Artificial intelligence is changing the rules of innovation faster than companies and countries are used to. If we don’t adapt, we risk being overtaken by the new wave of technologies — but if we master it, it can become the engine of our competitiveness. The key will be prudent deployment of AI, support for small and medium-sized enterprises, building ecosystems, and an emphasis on data security.
AI as a textbook disruptive innovation
Harvard professor Clayton Christensen, author of the Innovator’s Dilemma concept, warned that the risk of falling behind is enormous when a new technology starts to replace the old one. Disruptive innovations do not improve the existing product — they displace it. AI has exactly these traits, because it changes products, services, and processes from the ground up. Those who don’t speed up risk an entire industry — or a country — losing its competitive edge.

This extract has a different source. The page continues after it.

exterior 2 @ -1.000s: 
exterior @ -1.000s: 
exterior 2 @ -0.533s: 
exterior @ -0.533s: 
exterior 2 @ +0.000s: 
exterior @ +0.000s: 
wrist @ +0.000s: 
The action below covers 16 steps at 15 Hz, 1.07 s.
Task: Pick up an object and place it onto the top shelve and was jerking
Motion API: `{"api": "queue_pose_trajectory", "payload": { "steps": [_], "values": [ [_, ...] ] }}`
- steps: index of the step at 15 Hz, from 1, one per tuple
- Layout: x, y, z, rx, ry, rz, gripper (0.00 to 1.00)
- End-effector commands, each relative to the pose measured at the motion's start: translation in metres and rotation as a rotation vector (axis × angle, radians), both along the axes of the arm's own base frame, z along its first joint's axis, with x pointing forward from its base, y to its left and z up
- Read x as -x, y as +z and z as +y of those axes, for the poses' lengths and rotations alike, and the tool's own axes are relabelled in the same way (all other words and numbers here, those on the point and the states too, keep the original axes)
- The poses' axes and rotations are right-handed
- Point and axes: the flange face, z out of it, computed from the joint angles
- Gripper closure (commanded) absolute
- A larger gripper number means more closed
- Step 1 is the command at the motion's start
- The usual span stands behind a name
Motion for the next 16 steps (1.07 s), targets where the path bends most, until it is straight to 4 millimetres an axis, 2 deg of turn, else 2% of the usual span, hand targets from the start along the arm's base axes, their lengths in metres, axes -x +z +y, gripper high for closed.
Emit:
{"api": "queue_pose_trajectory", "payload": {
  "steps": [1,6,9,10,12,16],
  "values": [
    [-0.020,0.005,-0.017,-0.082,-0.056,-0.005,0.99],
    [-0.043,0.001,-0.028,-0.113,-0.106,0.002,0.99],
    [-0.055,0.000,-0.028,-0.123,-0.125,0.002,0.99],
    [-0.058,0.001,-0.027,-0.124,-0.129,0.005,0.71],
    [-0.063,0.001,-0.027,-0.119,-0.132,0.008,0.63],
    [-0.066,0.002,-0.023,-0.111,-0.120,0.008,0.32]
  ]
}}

The Kodak example shows how quickly a seemingly immature novelty can change the market: the digital camera lingered on the sidelines for a long time, yet ultimately all but displaced film. Generative AI behaves the same way, having become mainstream in a short time. Some estimates suggest that by 2030 AI could deliver up to a 21% net increase in U.S. GDP. Tracking innovations around the world has produced thousands of new cases just in recent months — the revolution is happening now.
Who is leading the race, and where Europe’s opportunity lies
In the race for AI, the U.S. is in the lead, followed by China; the investment figures reflect this as well, estimated at roughly hundreds of billions of dollars in the U.S. and tens to hundreds of billions in China, while individual European countries lag behind. For example, figures often cited are roughly USD 250 billion in the U.S., 95 billion in China, and around 7 billion in Germany. Among the companies with the highest market capitalization, American tech names dominate. Europe will therefore struggle to compete at the level of foundational technology.
Our opportunity, however, lies in how we use AI to create value. Research (e.g., in Harvard Business Review) shows that AI can boost innovation performance across all sectors. In healthcare it supports more accurate diagnostics, personalized treatments, and predictive analytics; in agriculture, precision farming and crop monitoring; in industry, smart factories, predictive maintenance, and quality control. In other words, spend less energy chasing foundational models and more on discovering new AI-based processes, products, and services.
Three priorities: adoption, a new generation of business, secure data
The first priority is transformational adoption: enabling companies and institutions to test and roll out new technologies as quickly as possible. This is not just about pilots, but about systematically embedding AI into the business model, processes, and decision-making. Those who experiment earlier learn faster and increase both efficiency and innovation capacity. We need to incentivize and remove obstacles, not wait for "perfect" plans.
The second priority is to help a new generation of business emerge and extend support especially to small and medium-sized enterprises outside the tech sector. The third is data protection and digital sovereignty: many companies are wary of rules like the Cloud Act and do not want to move sensitive innovation data into environments without clear guarantees. We therefore need solutions with assured security and control over data within the organization or the country. And finally, let’s build ecosystems — connections among clusters, startups, universities, and public institutions — so that we can "innovate our innovation strategies" and maintain competitiveness.